Non per questo il conflitto si fermò, ma proseguì tra Enrico II, alleato con il nuovo papa Paolo IV, e Filippo II di Spagna. Emanuele Filiberto di Savoia, al comando delle truppe spagnole, vinse definitivamente i francesi nella battaglia di San Quintino nel 1557. Gli enormi costi della guerra, acuiti dalle bancarotte subite dai due stati in quegli anni, costrinsero i contendenti a firmare una pace più duratura delle precedenti. Nonostante la sconfitta, nella Pace di Cateau-Cambresis (1559) i francesi riuscirono a mantenere parte della Lorena, Saluzzo in Piemonte (ma la Savoia e il Piemonte furono restituiti al Duca Emanuele Filiberto) e recuperare Calais tolta agli inglesi entrati brevemente nel conflitto, ma abbandonarono al suo destino l’aristocrazia senese rifugiatasi a Montalcino dopo la guerra con Firenze, di cui si era parlato precedentemente. La repubblica di Siena fu smembrata tra il Ducato di Firenze (che fu poi rinominato Granducato di Toscana) e la corona di Napoli (sottoposta alla Spagna) cui andò anche lo Stato dei Presidi (Argentario, Orbetello, Talamone, Ansedonia e parte dell’Elba). Finalmente, con la pace di Cateau Cambresis, si chiude un periodo di oltre sessant’anni di guerre ininterrotte per il dominio su Italia ed Europa e si rafforza il predominio spagnolo nella penisola che durerà per oltre un secolo e mezzo. Solo Venezia può essere considerata a questo punto completamente al di fuori del controllo spagnolo, pur se in lenta ma inesorabile decadenza; la Savoia, Genova e il Papato passano dall’influenza di Spagna o Francia a seconda dei periodi; tutti gli altri stati italiani ne sono (politicamente e/o finanziariamente) succubi.
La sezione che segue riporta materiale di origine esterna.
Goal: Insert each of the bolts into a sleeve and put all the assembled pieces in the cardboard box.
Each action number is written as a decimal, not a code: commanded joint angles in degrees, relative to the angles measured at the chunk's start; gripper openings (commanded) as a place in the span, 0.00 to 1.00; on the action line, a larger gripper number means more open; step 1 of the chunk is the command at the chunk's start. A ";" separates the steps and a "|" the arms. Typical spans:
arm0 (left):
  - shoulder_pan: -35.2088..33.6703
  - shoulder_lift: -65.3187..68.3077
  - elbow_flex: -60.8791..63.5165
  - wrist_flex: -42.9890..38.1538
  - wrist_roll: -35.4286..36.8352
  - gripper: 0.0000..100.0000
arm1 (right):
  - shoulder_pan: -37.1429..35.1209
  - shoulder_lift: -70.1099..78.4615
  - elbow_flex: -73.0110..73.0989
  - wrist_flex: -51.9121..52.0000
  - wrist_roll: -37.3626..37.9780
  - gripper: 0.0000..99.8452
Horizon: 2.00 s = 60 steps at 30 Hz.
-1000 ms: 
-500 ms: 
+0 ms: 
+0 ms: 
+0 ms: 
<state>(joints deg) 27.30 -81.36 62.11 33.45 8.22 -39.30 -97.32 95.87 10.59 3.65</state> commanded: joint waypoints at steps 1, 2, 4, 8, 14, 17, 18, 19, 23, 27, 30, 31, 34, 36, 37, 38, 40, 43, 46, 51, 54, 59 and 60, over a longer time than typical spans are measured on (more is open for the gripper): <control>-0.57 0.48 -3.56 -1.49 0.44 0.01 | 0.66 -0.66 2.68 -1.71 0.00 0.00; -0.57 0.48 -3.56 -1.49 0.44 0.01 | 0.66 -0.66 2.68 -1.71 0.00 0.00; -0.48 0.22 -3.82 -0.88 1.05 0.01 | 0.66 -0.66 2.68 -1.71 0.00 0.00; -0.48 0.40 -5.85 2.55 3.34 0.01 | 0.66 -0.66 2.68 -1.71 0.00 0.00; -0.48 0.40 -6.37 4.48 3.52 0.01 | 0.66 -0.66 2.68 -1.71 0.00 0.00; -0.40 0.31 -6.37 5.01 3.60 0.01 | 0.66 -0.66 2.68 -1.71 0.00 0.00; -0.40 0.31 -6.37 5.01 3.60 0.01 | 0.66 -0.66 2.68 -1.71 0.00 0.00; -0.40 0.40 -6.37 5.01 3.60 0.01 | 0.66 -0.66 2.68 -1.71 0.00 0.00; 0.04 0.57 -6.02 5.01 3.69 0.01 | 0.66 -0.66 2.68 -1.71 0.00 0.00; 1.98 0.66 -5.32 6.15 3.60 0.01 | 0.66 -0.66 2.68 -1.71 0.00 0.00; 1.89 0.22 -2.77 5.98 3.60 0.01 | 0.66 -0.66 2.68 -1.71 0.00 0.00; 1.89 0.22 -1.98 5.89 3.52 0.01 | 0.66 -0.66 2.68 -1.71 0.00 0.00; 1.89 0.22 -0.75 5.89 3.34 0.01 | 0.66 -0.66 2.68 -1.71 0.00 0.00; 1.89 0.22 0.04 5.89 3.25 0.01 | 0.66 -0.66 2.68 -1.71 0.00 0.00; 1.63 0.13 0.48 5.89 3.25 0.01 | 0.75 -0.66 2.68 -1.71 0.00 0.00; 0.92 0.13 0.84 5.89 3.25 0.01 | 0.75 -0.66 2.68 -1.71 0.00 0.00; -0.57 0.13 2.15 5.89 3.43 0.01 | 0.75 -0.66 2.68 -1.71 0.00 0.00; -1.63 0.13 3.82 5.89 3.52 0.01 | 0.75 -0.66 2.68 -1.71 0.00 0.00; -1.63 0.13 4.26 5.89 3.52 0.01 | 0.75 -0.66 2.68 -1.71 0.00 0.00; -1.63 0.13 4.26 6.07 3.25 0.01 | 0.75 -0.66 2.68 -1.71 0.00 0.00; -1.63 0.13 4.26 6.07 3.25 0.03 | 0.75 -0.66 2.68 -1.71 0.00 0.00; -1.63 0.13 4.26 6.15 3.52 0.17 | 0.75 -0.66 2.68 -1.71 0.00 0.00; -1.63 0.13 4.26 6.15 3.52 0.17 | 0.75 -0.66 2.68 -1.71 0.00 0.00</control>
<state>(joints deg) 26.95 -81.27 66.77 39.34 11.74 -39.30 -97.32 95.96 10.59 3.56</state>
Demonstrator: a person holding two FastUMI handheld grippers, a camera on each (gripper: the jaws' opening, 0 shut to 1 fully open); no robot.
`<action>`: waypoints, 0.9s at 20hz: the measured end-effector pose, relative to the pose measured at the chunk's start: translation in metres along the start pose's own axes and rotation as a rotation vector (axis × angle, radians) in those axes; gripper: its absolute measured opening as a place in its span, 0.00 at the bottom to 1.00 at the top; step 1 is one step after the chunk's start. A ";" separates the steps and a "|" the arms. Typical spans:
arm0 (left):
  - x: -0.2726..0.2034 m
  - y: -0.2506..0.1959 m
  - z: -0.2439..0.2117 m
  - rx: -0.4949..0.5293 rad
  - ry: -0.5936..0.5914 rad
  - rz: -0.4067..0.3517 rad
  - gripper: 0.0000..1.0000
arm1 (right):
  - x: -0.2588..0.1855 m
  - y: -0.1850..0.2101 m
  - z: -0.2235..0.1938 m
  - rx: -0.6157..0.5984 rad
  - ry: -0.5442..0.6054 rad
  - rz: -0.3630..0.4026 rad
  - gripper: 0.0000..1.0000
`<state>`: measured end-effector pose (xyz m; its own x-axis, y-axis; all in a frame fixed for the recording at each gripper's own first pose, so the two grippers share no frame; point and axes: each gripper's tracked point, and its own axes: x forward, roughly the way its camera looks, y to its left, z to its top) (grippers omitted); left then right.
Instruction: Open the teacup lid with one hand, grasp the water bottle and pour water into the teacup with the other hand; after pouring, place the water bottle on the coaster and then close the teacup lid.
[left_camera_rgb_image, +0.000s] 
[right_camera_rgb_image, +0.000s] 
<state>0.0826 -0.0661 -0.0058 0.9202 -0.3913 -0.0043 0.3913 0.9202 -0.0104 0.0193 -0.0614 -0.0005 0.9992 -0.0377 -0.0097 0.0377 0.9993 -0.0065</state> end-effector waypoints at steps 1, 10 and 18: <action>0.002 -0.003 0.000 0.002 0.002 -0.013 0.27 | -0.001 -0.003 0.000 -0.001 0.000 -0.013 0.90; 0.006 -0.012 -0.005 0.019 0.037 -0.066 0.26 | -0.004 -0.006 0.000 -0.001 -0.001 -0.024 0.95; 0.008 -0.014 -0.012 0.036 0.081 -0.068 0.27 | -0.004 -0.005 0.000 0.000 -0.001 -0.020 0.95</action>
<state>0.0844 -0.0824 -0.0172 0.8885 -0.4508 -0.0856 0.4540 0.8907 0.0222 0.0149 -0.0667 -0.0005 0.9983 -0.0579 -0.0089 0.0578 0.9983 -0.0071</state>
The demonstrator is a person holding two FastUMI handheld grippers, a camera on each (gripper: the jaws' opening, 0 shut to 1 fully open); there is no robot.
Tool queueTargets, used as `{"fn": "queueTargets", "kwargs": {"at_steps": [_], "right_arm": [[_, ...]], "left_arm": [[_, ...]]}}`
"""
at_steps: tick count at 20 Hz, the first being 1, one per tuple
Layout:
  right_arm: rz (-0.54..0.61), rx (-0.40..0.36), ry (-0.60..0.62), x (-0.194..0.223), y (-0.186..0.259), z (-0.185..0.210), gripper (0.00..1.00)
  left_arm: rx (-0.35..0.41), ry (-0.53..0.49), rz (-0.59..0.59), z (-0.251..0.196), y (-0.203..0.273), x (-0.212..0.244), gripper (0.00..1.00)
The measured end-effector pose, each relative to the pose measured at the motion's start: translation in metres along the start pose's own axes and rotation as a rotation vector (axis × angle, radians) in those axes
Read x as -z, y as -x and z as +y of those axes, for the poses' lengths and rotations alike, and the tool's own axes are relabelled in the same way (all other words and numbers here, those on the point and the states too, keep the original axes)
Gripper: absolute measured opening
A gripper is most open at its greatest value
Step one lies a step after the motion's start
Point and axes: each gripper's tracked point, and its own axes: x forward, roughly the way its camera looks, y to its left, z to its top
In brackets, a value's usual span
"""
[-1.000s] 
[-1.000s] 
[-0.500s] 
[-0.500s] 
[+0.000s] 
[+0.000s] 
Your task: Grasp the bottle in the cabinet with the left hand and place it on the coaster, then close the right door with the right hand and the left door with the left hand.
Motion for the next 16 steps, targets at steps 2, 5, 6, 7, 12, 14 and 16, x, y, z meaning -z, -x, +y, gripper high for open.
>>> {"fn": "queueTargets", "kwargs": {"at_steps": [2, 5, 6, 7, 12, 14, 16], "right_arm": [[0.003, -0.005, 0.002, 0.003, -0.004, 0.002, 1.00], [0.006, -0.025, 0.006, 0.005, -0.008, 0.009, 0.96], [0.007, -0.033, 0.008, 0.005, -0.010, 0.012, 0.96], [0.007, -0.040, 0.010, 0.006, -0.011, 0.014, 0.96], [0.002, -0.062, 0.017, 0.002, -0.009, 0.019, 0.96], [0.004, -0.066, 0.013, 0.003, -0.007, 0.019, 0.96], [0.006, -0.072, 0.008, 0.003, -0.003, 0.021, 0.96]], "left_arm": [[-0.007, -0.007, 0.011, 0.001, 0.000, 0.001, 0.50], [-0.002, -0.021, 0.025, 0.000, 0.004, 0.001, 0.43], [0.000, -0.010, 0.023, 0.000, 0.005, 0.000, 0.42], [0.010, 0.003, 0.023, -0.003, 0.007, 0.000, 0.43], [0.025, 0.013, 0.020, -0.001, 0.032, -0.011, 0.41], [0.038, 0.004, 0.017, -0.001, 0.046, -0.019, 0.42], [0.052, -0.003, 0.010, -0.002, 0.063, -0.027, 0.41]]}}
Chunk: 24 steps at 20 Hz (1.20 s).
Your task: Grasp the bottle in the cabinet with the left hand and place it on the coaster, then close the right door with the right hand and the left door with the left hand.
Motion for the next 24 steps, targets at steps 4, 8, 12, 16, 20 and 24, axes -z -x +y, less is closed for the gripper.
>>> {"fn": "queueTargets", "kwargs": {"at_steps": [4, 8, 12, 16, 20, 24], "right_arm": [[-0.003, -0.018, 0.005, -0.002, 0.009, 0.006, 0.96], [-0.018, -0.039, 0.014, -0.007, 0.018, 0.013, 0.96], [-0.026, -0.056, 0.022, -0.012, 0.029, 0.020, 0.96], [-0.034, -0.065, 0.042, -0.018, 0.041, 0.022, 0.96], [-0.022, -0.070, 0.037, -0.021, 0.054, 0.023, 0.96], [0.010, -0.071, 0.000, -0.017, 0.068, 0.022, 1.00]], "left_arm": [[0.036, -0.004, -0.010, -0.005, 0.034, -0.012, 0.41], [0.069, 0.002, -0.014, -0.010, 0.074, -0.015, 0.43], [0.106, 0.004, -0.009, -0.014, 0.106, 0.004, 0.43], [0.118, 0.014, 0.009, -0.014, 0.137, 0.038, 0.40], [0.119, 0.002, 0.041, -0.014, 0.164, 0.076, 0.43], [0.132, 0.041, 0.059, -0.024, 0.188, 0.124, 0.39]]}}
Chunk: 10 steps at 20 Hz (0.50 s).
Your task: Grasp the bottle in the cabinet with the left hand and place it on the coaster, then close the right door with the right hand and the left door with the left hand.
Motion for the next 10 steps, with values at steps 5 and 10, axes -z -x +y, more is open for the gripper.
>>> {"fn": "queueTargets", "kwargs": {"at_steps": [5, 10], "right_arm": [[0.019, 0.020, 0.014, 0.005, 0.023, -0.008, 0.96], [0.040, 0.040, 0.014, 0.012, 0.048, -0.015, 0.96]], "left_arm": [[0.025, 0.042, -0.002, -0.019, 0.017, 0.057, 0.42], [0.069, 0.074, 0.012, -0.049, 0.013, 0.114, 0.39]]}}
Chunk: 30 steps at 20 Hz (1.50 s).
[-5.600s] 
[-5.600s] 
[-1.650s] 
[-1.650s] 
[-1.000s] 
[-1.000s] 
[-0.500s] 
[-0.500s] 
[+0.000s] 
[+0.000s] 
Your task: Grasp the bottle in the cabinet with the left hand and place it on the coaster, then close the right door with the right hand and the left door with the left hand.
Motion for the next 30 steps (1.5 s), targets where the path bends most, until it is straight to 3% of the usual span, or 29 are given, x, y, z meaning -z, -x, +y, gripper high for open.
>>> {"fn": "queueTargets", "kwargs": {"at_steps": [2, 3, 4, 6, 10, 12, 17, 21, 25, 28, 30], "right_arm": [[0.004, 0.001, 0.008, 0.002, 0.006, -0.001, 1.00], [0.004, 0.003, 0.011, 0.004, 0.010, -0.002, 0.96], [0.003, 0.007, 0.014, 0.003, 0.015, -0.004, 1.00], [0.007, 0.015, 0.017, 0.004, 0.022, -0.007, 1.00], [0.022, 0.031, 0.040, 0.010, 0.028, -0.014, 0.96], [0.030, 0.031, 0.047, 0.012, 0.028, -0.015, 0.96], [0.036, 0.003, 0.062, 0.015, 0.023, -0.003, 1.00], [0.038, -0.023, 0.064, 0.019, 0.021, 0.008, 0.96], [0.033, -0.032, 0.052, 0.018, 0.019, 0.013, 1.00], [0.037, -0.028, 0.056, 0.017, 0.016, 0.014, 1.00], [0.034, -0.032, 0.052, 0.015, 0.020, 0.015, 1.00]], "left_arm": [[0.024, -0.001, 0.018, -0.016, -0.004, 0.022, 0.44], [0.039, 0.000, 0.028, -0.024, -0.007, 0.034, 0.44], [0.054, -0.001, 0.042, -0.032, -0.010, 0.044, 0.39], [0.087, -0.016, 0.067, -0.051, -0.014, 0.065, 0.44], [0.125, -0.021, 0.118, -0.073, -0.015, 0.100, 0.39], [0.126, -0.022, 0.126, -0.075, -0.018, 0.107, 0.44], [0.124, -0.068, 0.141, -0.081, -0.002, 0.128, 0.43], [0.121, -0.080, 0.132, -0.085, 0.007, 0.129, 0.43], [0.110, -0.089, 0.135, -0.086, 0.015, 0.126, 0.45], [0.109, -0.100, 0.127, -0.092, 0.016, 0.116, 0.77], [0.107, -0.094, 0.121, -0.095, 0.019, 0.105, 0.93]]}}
Abbiamo senza dubbio assistito, nel periodo preso in esame, a un collasso politico, economico e sociale italiano; ciononostante va sottolineato che sul piano culturale la penisola continuò a sfornare geni in campo filosofico (Giordano Bruno, Tommaso Campanella, Paolo Sarpi), scientifico (Galileo Galilei, Evangelista Torricelli) e artistico (Caravaggio, Bernini e molti altri).
Considerazioni finali…
È opinione di alcuni che al giorno d’oggi, a causa di una classe politica inetta posta sotto il controllo della finanza e di un popolo disinformato, confuso e rancoroso, sia ripresa la spoliazione dell’Italia da parte delle nazioni che un tempo, con altri metodi, spadroneggiavano nel Bel Paese.
Non posso che condividere questo modo di pensare. Che tristezza!